And so it begins. Coming to a private Christian school near you.
An eight-year-old boy is suing his private school for “discrimination” after the institution refused to use female pronouns or allow the third-grader to wear a girl’s uniform to class. A lawsuit was filed Wednesday in Orange County Superior Court.
In 2016, Nikki Shah-Brar told his parents he identified as a girl: “I’m a girl. I want to be called a girl,” he reportedly told them. Priya Shah and Jaspret Brar capitulated to their child’s gender confusion and informed Heritage Oak Private Education that their son would enter third grade as a girl.
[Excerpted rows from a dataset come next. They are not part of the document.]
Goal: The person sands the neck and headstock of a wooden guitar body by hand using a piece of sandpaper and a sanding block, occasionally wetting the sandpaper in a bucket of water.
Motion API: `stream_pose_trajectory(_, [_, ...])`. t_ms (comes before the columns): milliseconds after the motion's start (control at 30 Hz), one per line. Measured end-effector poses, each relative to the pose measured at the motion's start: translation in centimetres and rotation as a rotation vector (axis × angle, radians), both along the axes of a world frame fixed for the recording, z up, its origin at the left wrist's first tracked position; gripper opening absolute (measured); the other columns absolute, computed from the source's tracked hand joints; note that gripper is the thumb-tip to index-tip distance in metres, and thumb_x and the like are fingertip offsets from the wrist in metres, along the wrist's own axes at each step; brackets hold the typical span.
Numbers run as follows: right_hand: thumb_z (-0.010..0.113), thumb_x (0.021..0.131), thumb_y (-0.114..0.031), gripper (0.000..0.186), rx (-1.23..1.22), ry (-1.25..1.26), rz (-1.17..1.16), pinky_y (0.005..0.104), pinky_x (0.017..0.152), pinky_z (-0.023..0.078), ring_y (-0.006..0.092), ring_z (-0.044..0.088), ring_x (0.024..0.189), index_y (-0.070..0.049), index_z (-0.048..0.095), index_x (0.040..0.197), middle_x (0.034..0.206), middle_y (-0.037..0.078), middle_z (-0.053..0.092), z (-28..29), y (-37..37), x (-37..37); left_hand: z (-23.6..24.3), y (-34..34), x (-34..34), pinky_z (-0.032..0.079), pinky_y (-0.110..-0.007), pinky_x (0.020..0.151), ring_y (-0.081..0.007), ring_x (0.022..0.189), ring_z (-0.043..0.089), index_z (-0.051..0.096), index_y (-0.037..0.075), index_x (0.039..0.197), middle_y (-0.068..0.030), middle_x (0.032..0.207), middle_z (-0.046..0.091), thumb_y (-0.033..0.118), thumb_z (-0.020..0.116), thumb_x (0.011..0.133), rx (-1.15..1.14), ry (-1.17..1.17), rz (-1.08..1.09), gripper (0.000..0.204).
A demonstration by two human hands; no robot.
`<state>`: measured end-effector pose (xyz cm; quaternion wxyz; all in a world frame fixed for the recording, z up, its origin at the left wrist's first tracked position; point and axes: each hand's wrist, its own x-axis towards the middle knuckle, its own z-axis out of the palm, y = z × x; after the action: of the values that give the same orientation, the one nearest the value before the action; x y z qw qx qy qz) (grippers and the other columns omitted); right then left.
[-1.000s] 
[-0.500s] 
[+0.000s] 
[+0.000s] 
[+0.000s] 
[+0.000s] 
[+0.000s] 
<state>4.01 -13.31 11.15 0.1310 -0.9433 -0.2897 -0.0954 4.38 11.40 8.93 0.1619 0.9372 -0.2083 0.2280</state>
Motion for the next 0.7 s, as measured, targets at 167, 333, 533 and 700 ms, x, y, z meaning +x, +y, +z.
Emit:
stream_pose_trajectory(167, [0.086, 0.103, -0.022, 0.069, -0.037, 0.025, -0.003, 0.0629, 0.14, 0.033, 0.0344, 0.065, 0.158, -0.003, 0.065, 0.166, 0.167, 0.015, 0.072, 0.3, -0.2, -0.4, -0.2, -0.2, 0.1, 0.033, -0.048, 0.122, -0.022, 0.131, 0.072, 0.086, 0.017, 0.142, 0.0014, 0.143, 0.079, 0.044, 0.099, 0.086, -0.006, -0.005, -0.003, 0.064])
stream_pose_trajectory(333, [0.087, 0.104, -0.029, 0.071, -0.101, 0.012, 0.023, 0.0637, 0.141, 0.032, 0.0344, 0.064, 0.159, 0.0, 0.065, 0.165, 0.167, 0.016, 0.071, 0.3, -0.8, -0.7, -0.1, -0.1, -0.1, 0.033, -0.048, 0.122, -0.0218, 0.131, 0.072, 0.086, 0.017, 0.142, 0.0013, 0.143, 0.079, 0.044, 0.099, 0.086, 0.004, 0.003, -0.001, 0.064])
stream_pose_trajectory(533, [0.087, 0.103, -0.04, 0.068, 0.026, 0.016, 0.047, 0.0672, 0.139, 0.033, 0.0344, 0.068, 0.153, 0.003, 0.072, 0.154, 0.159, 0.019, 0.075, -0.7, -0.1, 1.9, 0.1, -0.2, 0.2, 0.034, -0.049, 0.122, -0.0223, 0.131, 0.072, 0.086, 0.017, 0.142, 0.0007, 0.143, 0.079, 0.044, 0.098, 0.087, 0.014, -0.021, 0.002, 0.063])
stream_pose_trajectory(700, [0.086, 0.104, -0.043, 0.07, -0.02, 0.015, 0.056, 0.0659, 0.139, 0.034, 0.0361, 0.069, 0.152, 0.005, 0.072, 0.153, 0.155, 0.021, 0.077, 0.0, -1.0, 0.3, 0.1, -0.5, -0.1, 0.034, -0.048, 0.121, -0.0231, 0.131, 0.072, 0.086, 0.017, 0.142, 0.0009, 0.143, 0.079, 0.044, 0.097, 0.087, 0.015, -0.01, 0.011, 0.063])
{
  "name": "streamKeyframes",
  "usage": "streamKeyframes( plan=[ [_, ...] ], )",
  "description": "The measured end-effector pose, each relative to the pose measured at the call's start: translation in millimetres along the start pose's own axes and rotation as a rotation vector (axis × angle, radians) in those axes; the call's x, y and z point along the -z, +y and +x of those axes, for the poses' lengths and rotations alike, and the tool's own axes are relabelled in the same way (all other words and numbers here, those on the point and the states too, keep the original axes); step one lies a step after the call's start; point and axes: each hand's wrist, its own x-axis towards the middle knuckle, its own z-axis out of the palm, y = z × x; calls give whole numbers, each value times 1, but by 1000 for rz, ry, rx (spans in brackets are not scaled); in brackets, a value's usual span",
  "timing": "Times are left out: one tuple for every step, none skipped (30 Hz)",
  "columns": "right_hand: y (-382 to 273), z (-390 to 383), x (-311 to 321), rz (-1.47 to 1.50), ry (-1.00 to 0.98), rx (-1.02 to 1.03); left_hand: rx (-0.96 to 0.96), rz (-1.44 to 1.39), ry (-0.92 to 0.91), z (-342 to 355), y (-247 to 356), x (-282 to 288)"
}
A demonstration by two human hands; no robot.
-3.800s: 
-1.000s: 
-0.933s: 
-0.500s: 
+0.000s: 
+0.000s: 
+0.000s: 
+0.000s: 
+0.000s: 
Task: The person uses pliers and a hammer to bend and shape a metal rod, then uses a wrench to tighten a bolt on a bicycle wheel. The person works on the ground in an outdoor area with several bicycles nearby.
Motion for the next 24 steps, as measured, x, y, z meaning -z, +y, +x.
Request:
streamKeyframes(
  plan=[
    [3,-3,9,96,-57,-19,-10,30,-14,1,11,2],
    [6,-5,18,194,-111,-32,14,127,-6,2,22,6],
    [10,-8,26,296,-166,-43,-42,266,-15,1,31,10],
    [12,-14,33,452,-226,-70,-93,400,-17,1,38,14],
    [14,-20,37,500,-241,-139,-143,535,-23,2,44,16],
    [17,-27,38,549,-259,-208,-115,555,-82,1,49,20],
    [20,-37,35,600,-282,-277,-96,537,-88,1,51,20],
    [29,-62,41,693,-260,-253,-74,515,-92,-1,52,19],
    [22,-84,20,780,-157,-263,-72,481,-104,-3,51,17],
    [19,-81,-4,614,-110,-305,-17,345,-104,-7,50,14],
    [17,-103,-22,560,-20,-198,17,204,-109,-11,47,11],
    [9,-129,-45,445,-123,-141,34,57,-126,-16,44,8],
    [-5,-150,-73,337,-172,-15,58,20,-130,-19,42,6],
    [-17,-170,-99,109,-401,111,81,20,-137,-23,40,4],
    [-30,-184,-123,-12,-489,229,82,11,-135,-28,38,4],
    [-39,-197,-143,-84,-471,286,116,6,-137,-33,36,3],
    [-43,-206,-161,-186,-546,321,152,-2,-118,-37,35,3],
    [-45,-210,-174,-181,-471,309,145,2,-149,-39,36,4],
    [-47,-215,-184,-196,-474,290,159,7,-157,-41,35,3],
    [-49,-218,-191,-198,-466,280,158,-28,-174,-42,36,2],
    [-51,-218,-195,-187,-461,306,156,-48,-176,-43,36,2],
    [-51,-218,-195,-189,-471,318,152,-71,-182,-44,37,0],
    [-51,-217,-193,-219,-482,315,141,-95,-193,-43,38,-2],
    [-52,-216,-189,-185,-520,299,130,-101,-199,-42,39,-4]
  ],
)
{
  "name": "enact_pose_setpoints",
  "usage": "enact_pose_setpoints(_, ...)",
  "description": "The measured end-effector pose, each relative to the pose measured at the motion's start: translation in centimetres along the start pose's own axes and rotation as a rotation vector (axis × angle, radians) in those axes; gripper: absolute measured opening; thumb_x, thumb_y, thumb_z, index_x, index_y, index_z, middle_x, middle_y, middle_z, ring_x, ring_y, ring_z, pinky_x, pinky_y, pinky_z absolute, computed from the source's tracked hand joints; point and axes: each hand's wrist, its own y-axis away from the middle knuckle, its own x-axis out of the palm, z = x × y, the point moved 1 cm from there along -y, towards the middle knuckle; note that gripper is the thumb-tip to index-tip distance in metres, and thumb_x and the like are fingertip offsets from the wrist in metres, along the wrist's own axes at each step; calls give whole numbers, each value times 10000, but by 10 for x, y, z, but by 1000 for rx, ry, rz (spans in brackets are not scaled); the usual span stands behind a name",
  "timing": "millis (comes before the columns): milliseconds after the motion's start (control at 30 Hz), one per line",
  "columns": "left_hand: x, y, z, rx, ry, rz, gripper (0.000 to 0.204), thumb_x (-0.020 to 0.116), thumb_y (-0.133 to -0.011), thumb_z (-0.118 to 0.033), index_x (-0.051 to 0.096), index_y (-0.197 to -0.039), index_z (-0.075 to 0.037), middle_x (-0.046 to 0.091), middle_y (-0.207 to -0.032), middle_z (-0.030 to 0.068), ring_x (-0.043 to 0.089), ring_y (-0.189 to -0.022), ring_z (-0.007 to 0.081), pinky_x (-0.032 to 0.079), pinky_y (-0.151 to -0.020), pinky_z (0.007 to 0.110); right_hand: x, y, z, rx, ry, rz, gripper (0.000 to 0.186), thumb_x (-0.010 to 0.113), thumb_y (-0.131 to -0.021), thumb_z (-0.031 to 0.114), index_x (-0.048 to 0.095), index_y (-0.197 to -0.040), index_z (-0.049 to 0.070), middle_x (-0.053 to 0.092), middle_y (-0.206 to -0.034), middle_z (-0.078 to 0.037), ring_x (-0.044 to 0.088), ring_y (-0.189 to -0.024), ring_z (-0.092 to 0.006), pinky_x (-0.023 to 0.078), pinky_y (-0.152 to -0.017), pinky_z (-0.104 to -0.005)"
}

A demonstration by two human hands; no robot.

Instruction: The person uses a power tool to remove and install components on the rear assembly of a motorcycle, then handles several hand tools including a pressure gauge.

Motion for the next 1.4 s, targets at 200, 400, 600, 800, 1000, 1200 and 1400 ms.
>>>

After the private school allegedly provided “roadblocks” to Nikki’s transition, the family decided to sue.
Administrators told Brar and Shah that they would treat the little boy as a boy, says the suit.
“They said that we could grow her hair out,” Brar told BuzzFeed News. “But they said no girls bathroom, no female pronouns, no girls name, and no girls uniform.”
The school, in a statement to BuzzFeed, said they tried to work with the parents, offering a private bathroom for Nikki, for instance.
The suit claims that Heritage Oak Private Education “illegally discriminated against the girl on the basis of gender identity in a business, engaged in fraudulent business practices, and intentionally inflicted emotional harm,” notes BuzzFeed.
“Heritage Oak and Nobel Learning Communities exhibited reckless disregard for the emotional distress it would cause her, and engaged in the intentional infliction of emotional distress in violation of California common law,” says the suit.
The girl’s mother said that her son is on board with the lawsuit against Heritage Oak Private Education, which he stopped attending in February.
“We would not have done it if she didn’t support it,” she said. “This was a family decision. We thought we had to stand up for our child who was standing up for who she was. This is not something we do lightly.”
But lawyers for Nikki have made it clear that this lawsuit is politically-driven:
“Given that Trump and the Justice Department have turned their back on the discrimination of transgender individuals, it’s important to put the word out there that this sort of discrimination is actionable in every state in the nation,” said Public Council lawyer Mark Rosenbaum.
“The crux of the suit rests on California’s Unruh Civil Rights Act, which bars businesses from discriminating based on a person’s gender identity. The complaint also claims the school violated portions of the California Business and Professions Code, which bans fraudulent practices and misleading advertisements — the complaint alleges the school falsely claims to offer a program that educates the ‘whole child’ and give students ‘a sense of self-worth,'” explains BuzzFeed.